**Problem details**
Repeat the entries that appear below, exactly and in full.

━━ Extracted information

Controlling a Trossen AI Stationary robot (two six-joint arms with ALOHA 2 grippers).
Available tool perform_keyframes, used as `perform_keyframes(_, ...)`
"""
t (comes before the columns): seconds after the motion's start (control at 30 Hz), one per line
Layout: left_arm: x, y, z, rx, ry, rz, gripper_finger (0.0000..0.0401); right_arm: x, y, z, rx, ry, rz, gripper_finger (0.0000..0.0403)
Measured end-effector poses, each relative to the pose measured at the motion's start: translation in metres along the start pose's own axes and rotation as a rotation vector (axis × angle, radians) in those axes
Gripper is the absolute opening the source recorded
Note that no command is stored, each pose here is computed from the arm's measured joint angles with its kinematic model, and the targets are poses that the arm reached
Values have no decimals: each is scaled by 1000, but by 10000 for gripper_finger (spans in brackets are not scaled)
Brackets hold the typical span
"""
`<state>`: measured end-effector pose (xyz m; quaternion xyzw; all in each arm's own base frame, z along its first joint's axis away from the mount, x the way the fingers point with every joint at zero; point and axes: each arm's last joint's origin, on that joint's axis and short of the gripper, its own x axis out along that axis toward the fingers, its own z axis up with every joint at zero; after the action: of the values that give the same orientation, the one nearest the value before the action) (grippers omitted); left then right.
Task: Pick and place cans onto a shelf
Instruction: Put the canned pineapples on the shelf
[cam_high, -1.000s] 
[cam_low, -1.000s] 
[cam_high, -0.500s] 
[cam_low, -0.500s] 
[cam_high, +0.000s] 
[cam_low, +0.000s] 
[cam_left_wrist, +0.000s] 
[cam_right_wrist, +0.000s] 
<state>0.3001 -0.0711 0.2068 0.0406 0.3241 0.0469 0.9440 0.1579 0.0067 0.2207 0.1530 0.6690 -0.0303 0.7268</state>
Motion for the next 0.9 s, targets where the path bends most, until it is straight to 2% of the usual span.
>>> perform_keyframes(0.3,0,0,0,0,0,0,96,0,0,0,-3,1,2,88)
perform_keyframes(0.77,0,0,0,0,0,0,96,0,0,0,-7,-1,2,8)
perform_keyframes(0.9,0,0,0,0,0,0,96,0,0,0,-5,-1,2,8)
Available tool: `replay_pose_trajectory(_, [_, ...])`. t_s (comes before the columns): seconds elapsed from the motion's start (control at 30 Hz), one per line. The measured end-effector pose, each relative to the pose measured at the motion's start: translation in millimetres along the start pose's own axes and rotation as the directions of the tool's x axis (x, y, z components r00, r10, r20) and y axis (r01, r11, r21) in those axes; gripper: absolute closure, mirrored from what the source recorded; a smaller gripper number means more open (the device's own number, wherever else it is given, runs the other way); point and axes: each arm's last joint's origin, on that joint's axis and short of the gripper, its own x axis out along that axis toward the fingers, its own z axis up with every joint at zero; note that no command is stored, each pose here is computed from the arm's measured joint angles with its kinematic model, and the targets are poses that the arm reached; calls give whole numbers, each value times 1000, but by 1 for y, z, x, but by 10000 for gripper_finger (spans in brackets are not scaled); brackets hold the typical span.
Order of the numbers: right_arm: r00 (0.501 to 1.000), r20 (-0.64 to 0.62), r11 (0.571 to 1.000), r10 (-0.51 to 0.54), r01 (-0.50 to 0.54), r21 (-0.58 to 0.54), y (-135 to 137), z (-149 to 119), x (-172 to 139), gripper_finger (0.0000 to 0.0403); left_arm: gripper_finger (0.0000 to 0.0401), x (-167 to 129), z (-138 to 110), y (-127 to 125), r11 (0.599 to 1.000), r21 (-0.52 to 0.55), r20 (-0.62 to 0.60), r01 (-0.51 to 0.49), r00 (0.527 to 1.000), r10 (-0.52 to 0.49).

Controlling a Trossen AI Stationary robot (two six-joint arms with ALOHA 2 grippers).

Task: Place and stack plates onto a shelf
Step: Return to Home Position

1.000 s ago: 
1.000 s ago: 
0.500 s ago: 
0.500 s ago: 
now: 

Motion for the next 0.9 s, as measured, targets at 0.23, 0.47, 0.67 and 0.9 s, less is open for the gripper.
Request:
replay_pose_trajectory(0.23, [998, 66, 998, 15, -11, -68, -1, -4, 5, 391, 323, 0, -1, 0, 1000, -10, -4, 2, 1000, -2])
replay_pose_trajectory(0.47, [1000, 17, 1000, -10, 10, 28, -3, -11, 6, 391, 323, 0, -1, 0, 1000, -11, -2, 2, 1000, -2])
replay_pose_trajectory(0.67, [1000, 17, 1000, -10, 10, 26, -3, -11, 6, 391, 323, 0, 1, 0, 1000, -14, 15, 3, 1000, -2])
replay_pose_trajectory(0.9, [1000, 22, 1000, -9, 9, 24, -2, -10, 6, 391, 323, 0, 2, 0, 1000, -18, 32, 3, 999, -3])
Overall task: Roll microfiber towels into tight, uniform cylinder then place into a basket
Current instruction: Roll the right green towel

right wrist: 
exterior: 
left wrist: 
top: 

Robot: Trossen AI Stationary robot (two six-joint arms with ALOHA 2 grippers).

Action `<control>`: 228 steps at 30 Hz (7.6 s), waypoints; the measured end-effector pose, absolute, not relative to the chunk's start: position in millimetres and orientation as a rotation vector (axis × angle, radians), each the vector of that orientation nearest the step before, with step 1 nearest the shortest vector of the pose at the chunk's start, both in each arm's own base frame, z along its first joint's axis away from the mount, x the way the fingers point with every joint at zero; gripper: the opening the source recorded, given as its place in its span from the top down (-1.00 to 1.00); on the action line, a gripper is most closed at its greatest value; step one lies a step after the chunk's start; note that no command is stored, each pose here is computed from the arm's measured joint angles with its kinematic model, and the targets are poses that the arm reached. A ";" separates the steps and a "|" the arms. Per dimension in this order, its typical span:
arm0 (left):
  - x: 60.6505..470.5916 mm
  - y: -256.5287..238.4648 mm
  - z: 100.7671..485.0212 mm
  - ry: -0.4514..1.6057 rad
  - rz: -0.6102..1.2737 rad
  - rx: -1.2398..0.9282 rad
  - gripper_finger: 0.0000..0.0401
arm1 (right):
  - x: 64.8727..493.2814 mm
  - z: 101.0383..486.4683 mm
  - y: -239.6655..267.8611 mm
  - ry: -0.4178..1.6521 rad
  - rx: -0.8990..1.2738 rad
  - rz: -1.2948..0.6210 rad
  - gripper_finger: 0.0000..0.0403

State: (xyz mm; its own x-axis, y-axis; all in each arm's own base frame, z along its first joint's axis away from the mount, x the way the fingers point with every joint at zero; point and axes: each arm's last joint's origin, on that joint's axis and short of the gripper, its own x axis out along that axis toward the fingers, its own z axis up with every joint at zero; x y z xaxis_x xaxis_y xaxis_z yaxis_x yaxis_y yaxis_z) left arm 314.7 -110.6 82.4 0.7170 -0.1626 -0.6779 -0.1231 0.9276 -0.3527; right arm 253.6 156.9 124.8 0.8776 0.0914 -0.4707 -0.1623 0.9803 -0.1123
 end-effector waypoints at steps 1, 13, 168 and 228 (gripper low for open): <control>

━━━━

**Solution to the problem**
Controlling a Trossen AI Stationary robot (two six-joint arms with ALOHA 2 grippers).
Available tool perform_keyframes, used as `perform_keyframes(_, ...)`
"""
t (comes before the columns): seconds after the motion's start (control at 30 Hz), one per line
Layout: left_arm: x, y, z, rx, ry, rz, gripper_finger (0.0000..0.0401); right_arm: x, y, z, rx, ry, rz, gripper_finger (0.0000..0.0403)
Measured end-effector poses, each relative to the pose measured at the motion's start: translation in metres along the start pose's own axes and rotation as a rotation vector (axis × angle, radians) in those axes
Gripper is the absolute opening the source recorded
Note that no command is stored, each pose here is computed from the arm's measured joint angles with its kinematic model, and the targets are poses that the arm reached
Values have no decimals: each is scaled by 1000, but by 10000 for gripper_finger (spans in brackets are not scaled)
Brackets hold the typical span
"""
`<state>`: measured end-effector pose (xyz m; quaternion xyzw; all in each arm's own base frame, z along its first joint's axis away from the mount, x the way the fingers point with every joint at zero; point and axes: each arm's last joint's origin, on that joint's axis and short of the gripper, its own x axis out along that axis toward the fingers, its own z axis up with every joint at zero; after the action: of the values that give the same orientation, the one nearest the value before the action) (grippers omitted); left then right.
Task: Pick and place cans onto a shelf
Instruction: Put the canned pineapples on the shelf
[cam_high, -1.000s] 
[cam_low, -1.000s] 
[cam_high, -0.500s] 
[cam_low, -0.500s] 
[cam_high, +0.000s] 
[cam_low, +0.000s] 
[cam_left_wrist, +0.000s] 
[cam_right_wrist, +0.000s] 
<state>0.3001 -0.0711 0.2068 0.0406 0.3241 0.0469 0.9440 0.1579 0.0067 0.2207 0.1530 0.6690 -0.0303 0.7268</state>
Motion for the next 0.9 s, targets where the path bends most, until it is straight to 2% of the usual span.
>>> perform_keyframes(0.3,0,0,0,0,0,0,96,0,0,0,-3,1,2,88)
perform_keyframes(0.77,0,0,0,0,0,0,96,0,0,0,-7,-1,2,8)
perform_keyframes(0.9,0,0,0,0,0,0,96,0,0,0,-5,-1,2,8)
Available tool: `replay_pose_trajectory(_, [_, ...])`. t_s (comes before the columns): seconds elapsed from the motion's start (control at 30 Hz), one per line. The measured end-effector pose, each relative to the pose measured at the motion's start: translation in millimetres along the start pose's own axes and rotation as the directions of the tool's x axis (x, y, z components r00, r10, r20) and y axis (r01, r11, r21) in those axes; gripper: absolute closure, mirrored from what the source recorded; a smaller gripper number means more open (the device's own number, wherever else it is given, runs the other way); point and axes: each arm's last joint's origin, on that joint's axis and short of the gripper, its own x axis out along that axis toward the fingers, its own z axis up with every joint at zero; note that no command is stored, each pose here is computed from the arm's measured joint angles with its kinematic model, and the targets are poses that the arm reached; calls give whole numbers, each value times 1000, but by 1 for y, z, x, but by 10000 for gripper_finger (spans in brackets are not scaled); brackets hold the typical span.
Order of the numbers: right_arm: r00 (0.501 to 1.000), r20 (-0.64 to 0.62), r11 (0.571 to 1.000), r10 (-0.51 to 0.54), r01 (-0.50 to 0.54), r21 (-0.58 to 0.54), y (-135 to 137), z (-149 to 119), x (-172 to 139), gripper_finger (0.0000 to 0.0403); left_arm: gripper_finger (0.0000 to 0.0401), x (-167 to 129), z (-138 to 110), y (-127 to 125), r11 (0.599 to 1.000), r21 (-0.52 to 0.55), r20 (-0.62 to 0.60), r01 (-0.51 to 0.49), r00 (0.527 to 1.000), r10 (-0.52 to 0.49).

Controlling a Trossen AI Stationary robot (two six-joint arms with ALOHA 2 grippers).

Task: Place and stack plates onto a shelf
Step: Return to Home Position

1.000 s ago: 
1.000 s ago: 
0.500 s ago: 
0.500 s ago: 
now: 

Motion for the next 0.9 s, as measured, targets at 0.23, 0.47, 0.67 and 0.9 s, less is open for the gripper.
Request:
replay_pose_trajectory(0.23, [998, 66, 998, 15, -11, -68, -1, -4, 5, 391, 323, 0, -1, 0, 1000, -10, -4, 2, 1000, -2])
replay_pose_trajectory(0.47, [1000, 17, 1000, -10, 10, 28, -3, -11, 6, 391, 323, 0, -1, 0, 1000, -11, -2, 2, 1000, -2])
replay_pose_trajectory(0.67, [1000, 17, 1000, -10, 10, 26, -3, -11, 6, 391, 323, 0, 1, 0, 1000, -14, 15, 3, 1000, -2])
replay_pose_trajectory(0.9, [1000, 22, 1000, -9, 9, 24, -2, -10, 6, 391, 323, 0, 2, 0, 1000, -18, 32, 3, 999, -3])
Overall task: Roll microfiber towels into tight, uniform cylinder then place into a basket
Current instruction: Roll the right green towel

right wrist: 
exterior: 
left wrist: 
top: 

Robot: Trossen AI Stationary robot (two six-joint arms with ALOHA 2 grippers).

Action `<control>`: 228 steps at 30 Hz (7.6 s), waypoints; the measured end-effector pose, absolute, not relative to the chunk's start: position in millimetres and orientation as a rotation vector (axis × angle, radians), each the vector of that orientation nearest the step before, with step 1 nearest the shortest vector of the pose at the chunk's start, both in each arm's own base frame, z along its first joint's axis away from the mount, x the way the fingers point with every joint at zero; gripper: the opening the source recorded, given as its place in its span from the top down (-1.00 to 1.00); on the action line, a gripper is most closed at its greatest value; step one lies a step after the chunk's start; note that no command is stored, each pose here is computed from the arm's measured joint angles with its kinematic model, and the targets are poses that the arm reached. A ";" separates the steps and a "|" the arms. Per dimension in this order, its typical span:
arm0 (left):
  - x: 60.6505..470.5916 mm
  - y: -256.5287..238.4648 mm
  - z: 100.7671..485.0212 mm
  - ry: -0.4514..1.6057 rad
  - rz: -0.6102..1.2737 rad
  - rx: -1.2398..0.9282 rad
  - gripper_finger: 0.0000..0.0401
arm1 (right):
  - x: 64.8727..493.2814 mm
  - z: 101.0383..486.4683 mm
  - y: -239.6655..267.8611 mm
  - ry: -0.4178..1.6521 rad
  - rx: -0.8990..1.2738 rad
  - rz: -1.2948..0.6210 rad
  - gripper_finger: 0.0000..0.0403

State: (xyz mm; its own x-axis, y-axis; all in each arm's own base frame, z along its first joint's axis away from the mount, x the way the fingers point with every joint at zero; point and axes: each arm's last joint's origin, on that joint's axis and short of the gripper, its own x axis out along that axis toward the fingers, its own z axis up with every joint at zero; x y z xaxis_x xaxis_y xaxis_z yaxis_x yaxis_y yaxis_z) left arm 314.7 -110.6 82.4 0.7170 -0.1626 -0.6779 -0.1231 0.9276 -0.3527; right arm 253.6 156.9 124.8 0.8776 0.0914 -0.4707 -0.1623 0.9803 -0.1123
 end-effector waypoints at steps 1, 13, 168 and 228 (gripper low for open): <control>

This answer requires nothing else.